WORK ITEM =>
Identify every line in the records below that contains the word "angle", and reproduce each one.

Saved entries
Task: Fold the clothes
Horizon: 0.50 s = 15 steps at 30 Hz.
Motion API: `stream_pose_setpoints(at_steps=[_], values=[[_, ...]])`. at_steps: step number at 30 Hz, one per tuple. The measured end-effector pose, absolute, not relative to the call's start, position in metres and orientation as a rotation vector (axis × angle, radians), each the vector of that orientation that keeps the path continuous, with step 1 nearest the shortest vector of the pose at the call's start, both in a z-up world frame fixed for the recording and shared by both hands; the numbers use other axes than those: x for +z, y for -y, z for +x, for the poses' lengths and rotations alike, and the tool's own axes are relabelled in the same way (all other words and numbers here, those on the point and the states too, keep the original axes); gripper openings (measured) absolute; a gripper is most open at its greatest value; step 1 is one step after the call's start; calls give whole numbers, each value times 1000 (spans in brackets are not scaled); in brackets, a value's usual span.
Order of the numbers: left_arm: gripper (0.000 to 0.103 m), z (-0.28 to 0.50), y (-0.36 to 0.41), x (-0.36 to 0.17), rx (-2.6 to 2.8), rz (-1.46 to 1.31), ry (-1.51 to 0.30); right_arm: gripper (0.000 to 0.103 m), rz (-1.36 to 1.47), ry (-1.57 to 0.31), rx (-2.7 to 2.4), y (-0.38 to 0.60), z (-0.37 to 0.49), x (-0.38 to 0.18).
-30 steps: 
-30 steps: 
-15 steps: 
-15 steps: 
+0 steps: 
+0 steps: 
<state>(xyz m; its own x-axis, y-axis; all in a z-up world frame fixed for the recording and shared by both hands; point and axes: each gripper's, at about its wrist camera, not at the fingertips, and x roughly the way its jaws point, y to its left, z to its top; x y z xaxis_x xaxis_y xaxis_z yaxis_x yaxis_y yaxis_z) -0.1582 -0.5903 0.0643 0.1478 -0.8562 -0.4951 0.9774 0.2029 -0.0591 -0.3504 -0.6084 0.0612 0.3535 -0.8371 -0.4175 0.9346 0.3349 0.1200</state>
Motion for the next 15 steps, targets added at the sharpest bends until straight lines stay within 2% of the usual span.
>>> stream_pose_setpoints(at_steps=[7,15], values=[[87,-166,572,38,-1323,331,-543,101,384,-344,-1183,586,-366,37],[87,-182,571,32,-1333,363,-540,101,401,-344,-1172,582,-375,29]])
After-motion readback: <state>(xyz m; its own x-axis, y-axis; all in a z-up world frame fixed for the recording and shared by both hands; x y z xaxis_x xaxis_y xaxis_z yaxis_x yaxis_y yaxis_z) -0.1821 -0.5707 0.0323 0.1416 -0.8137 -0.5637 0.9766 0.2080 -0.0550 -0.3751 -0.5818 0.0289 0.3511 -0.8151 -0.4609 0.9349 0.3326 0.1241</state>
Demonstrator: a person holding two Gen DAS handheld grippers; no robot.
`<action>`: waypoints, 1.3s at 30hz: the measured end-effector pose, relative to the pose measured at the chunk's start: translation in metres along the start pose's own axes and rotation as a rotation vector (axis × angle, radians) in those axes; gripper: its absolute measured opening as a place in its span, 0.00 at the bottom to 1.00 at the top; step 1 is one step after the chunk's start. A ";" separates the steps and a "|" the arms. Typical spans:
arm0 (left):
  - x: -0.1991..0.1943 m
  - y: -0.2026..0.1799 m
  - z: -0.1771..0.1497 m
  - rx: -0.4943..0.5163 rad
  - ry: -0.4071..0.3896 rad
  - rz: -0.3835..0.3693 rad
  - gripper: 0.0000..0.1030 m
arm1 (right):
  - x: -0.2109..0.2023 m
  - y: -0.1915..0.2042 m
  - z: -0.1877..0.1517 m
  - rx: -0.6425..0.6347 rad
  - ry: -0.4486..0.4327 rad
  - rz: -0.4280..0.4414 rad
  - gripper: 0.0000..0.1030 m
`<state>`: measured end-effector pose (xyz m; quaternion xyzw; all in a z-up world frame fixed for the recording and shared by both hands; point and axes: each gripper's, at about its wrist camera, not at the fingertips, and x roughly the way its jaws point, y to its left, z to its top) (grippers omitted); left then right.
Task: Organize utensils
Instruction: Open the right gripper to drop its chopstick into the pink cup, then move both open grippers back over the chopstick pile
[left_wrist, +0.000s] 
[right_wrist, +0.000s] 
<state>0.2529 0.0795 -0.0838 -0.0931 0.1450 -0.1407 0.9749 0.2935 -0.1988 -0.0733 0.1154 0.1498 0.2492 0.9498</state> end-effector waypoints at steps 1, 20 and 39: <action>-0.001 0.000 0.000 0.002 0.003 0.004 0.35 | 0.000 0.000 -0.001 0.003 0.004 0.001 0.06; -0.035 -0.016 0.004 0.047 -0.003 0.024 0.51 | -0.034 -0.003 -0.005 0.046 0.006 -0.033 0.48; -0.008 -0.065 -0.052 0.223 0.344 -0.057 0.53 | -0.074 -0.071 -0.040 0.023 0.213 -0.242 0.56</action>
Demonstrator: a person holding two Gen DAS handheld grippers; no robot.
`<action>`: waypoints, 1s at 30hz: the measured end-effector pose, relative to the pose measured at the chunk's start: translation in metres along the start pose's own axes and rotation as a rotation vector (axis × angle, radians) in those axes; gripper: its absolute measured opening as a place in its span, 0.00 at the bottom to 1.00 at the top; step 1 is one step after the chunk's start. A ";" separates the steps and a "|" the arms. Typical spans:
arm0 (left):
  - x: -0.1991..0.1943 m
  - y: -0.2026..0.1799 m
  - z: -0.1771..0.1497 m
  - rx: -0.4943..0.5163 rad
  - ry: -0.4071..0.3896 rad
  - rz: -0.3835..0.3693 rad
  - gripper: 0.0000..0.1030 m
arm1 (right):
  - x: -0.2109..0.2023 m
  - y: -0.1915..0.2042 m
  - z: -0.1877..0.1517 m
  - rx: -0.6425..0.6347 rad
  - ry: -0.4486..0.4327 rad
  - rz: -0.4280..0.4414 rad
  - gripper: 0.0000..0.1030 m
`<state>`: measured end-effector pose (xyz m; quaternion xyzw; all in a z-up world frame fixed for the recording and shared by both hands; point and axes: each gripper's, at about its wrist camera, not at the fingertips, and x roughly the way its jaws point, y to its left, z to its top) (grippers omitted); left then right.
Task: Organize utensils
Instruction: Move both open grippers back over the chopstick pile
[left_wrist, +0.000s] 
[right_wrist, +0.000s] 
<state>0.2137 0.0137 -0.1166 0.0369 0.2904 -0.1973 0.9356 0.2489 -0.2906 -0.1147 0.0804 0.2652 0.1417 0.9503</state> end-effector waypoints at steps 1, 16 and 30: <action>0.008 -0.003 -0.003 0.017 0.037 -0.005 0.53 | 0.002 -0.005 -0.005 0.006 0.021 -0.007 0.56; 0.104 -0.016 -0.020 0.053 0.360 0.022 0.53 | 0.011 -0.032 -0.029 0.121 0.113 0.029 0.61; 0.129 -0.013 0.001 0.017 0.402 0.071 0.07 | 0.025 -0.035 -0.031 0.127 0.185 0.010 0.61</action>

EXERCISE OUTPUT =>
Motion API: `stream_pose_setpoints(at_steps=[_], values=[[_, ...]])`. at_steps: step number at 30 Hz, one per tuple. The measured end-effector pose, absolute, not relative to the call's start, position in metres and orientation as a rotation vector (axis × angle, radians), each the vector of that orientation that keeps the path continuous, with step 1 nearest the shortest vector of the pose at the call's start, both in a z-up world frame fixed for the recording and shared by both hands; the numbers use other axes than those: x for +z, y for -y, z for +x, for the poses' lengths and rotations alike, and the tool's own axes are relabelled in the same way (all other words and numbers here, those on the point and the states too, keep the original axes); gripper openings (measured) absolute; a gripper is most open at its greatest value; step 1 is one step after the call's start; calls give whole numbers, each value times 1000 (spans in brackets are not scaled); in brackets, a value's usual span.
`<action>`: waypoints, 1.3s at 30hz: the measured end-effector pose, relative to the pose measured at the chunk's start: translation in metres along the start pose's own axes and rotation as a rotation vector (axis × angle, radians) in those axes; gripper: its absolute measured opening as a place in its span, 0.00 at the bottom to 1.00 at the top; step 1 is one step after the chunk's start. A ";" separates the steps and a "|" the arms. Typical spans:
`<action>`: waypoints, 1s at 30hz: the measured end-effector pose, relative to the pose measured at the chunk's start: translation in metres along the start pose's own axes and rotation as a rotation vector (axis × angle, radians) in those axes; gripper: its absolute measured opening as a place in its span, 0.00 at the bottom to 1.00 at the top; step 1 is one step after the chunk's start. A ";" separates the steps and a "|" the arms. Typical spans:

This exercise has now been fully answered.